Kit de extração e purificação de DNA

Kit de extração e purificação de DNAAntes de usar o reagente de extração de ácido nucleico:

Coloque o solvente da protease K em um pó congelado contendo a protease K e misture.

Etapas de extração da tampa:

A colheita seca da tampa adicionar 0,6 ml de líquido CY1, 10 ul de protease K, misturar, colocar em uma incultura de ar a 65 ℃ para 30 min (ou colheita úmida: tubo de centrifugação da amostra equipado com a tampa e o líquido de conservação para centrifugar durante 1 minuto em 12.000 rpm para manter o precipitado e remover o líquido de limpeza superior. Adicionar 0,6 ml de líquido CY1, 10 ul de protease K, misturar e colocar em uma incubadora de ar a 65 ° C para 30 min.

Retire a tampa e centrifuge por 1 min em 1200 rpm.

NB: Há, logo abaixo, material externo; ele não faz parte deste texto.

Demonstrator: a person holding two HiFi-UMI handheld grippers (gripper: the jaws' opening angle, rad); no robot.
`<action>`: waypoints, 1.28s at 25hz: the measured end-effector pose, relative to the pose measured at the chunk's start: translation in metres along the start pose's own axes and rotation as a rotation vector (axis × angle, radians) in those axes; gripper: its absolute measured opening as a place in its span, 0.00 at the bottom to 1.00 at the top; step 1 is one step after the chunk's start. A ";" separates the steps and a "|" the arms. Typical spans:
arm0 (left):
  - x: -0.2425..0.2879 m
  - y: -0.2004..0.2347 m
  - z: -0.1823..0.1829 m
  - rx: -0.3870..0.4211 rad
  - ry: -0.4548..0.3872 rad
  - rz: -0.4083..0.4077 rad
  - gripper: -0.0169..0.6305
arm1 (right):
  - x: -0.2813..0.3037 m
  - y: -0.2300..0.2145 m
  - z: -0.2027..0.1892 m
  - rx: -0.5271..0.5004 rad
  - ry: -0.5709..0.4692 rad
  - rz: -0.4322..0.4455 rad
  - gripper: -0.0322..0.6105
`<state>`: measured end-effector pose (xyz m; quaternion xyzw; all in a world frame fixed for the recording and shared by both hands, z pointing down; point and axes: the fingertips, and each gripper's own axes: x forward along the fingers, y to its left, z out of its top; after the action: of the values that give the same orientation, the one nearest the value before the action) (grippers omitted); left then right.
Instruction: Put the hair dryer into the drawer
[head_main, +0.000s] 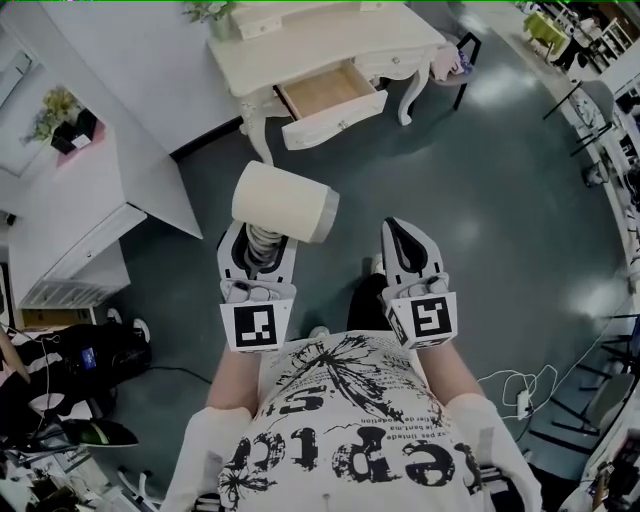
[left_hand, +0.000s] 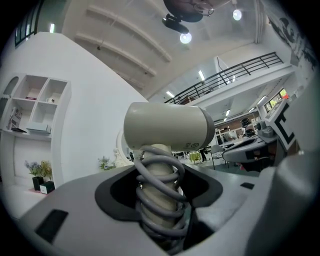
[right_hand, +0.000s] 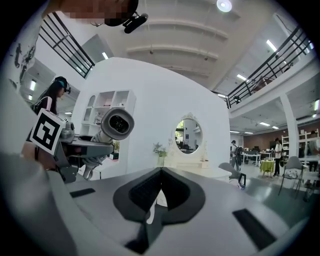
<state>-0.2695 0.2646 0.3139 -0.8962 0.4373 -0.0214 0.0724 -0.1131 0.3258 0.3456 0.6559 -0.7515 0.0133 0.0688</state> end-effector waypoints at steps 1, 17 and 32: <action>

Retire todo o topo limpo para o novo tubo centrífugo e fazer o experimento.

Adicionar 0,25 ml de líquido CY-2, 10 ul de esferas magnéticas (agitar bem antes do uso), misturar por 12 min, colocar no suporte magnético para ficar parado por 30s e aspirar o líquido.

Adicionar 0.6ml de líquido CY-3, misturar por 3min, colocar no suporte magnético para 30s, aspirar o líquido.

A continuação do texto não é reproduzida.